Helmut Böttiger führte in der SZ, von der Diez/Kracht-Debatte ausgehend, eine Spitze gegen den Literaturbetrieb, worin er sich gegen die "ständigen Bescheidwisser" wandte, die über Literatur schreiben, und gegen die Autoren, die ihr Schreiben zu sehr an deren Maschinerie ausrichteten. Der Artikel steht leider nicht online.

In der taz reagierte Dirk Knipphals und nahm die Bescheidwisser und die Autorinnen gleichermaßen in Schutz. Die Kritiker sollten sich auf den Wunsch der Autoren einlassen, die eigene Geschichte in ihren Büchern zu verarbeiten. Die Streitgespräche über die grundsätzlichen Fragen hört er, wenn überhaupt, nur hinter verschlossenen Türen und fragte sich: "Warum eigentlich?"

Ganz andere Töne schlug Burkhard Müller in der SZ an. Er wünschte sich von den Autoren mehr Mut zu lügen, mehr Erfundenes, weniger Verwurstung eigener Erlebnisse. Wenn mit dem Erstlingswerk das Pulver verschossen sei, woher dann einen gelungenen Nachfolger nehmen?, fragte er sich. Müller wünscht sich zwar mehr von unserem heutigen "Individuum" in der Literatur, aber eines, das nicht "nur" die Autorin ist, sondern sie transzendiert.

Grundsätzlicher ist auch Edo Reents' Attacke in der FAZ auf jüngere Bekenntnisbücher, die zwar nicht direkt der Belletristik, wohl aber dem "belletristischen Sachbuch" zuzuordnen seien. Ihn stört der aufdringliche Gebrauch des Wörtchens "Ich", etwa bei Carolin Emcke (hier) oder Ralf Bönt (hier) und schließt: "Und man denkt, ohne es freilich zu sagen: Was geht mich das an?"

Richard Kämmerlings fand in der Welt schon im Dezember, dass auch unsere Jungromanciers zuviel "ich" sagen und zuviel über "unser Reihenhaus in der Provinz" schreiben: "Literaturfähig scheint auch in diesem Jahr nur zu sein, was bereits durch mehrere Vollwaschgänge der Erinnerung gegangen ist und aus dem aller Schmutz der Aktualität rausgerubbelt wurde." Übrigens wundert sich Kämmerlings auch als einziger Zeitungskritiker, dass unsere Jungliteraten auch den Medienwandel nicht zur Kenntnis nehmen: "All diese sich ja nicht erst seit letzter Woche vollziehenden Veränderungen finden ausgerechnet bei Schriftstellern kaum statt, die a) jung und b) qua Medium direkt betroffen sind. Wie seltsam!"

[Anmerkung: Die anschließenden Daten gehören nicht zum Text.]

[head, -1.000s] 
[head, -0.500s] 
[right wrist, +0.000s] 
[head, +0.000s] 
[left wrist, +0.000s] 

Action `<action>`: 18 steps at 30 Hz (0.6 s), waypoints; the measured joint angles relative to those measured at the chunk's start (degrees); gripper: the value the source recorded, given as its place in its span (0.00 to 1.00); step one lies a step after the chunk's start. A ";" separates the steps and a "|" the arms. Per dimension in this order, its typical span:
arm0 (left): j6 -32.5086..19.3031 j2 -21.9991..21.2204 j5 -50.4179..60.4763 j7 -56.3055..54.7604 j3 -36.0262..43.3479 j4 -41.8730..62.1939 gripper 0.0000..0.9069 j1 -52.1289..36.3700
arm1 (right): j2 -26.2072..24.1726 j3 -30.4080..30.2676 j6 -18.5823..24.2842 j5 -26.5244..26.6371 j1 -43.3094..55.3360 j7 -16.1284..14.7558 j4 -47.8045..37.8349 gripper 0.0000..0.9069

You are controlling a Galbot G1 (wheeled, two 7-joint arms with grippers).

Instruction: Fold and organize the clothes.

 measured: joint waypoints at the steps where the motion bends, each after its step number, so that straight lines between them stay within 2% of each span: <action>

Wiebke Porombka wendet sich in der FAZ anlässlich der Lit.Cologne den Literaturfestivals zu. Die meisten dieser Riesenveranstaltungen bewirken nur, dass große Verlage ihre Autoren besser vermarkten können, glaubt sie. Die Kleinen verlieren, die "Schere" im Literaturbetrieb gehe weiter auf. Auch fürchtet Porombka, dass dadurch der Druck auf Autorinnen wachse, markt- und massenkompatibel zu schreiben. Schön fände Porombka aber eine bessere Unterstützung für kleinere Veranstalter wie Buchhandlungen, die sich um ein Programm bemühen.

Das ist noch keine Debatte. Aber es ist ein Anfang.